Copy each line of the data that has "kindly" in it.

(RECORDS SUPPLIED)

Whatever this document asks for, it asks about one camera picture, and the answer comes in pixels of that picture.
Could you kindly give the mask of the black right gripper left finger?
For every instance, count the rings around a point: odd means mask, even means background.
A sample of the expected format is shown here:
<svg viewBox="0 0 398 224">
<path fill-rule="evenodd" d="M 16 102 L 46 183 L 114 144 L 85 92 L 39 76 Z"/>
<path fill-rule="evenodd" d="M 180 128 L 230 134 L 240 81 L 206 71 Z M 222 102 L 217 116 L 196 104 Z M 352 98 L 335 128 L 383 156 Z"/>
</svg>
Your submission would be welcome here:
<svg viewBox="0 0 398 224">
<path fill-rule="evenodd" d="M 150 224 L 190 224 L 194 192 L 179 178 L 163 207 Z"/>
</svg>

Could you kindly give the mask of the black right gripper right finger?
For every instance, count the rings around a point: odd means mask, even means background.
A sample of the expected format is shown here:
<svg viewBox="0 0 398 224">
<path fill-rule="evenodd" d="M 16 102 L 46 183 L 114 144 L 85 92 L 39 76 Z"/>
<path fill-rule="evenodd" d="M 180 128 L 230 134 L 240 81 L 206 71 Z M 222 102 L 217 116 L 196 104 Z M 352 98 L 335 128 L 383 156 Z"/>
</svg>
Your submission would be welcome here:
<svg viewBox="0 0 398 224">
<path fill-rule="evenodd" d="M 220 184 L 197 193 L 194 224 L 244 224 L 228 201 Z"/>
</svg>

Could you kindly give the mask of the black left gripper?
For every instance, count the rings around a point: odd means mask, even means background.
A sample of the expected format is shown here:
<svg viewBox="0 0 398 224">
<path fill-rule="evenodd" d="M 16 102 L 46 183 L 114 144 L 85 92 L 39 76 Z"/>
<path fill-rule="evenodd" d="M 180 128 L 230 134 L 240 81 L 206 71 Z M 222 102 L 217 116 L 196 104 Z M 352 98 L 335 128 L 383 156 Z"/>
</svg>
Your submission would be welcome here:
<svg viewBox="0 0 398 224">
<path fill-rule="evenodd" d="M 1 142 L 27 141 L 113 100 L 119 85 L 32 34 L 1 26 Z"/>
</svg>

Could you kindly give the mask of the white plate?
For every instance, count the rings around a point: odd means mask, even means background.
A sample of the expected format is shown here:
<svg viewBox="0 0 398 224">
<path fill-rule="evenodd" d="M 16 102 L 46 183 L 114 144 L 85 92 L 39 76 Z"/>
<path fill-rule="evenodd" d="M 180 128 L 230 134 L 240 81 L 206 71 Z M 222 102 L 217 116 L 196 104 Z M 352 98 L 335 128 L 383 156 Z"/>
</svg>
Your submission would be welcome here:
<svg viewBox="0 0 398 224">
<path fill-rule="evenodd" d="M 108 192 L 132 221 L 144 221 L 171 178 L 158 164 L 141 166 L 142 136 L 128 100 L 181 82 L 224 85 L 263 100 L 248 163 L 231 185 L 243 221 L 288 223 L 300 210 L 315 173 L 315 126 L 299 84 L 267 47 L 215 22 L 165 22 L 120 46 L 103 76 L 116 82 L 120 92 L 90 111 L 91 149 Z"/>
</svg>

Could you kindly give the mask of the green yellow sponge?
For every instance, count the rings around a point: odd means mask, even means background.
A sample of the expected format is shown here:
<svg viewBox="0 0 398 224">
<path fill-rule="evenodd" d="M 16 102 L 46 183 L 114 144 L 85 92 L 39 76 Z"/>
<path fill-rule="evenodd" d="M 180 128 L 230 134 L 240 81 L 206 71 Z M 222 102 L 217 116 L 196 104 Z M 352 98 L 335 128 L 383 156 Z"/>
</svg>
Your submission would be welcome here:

(End RECORDS SUPPLIED)

▸ EXERCISE OUTPUT
Could you kindly give the mask of the black right gripper left finger?
Could you kindly give the mask of the black right gripper right finger?
Could you kindly give the mask of the black left gripper?
Could you kindly give the mask of the white plate?
Could you kindly give the mask of the green yellow sponge?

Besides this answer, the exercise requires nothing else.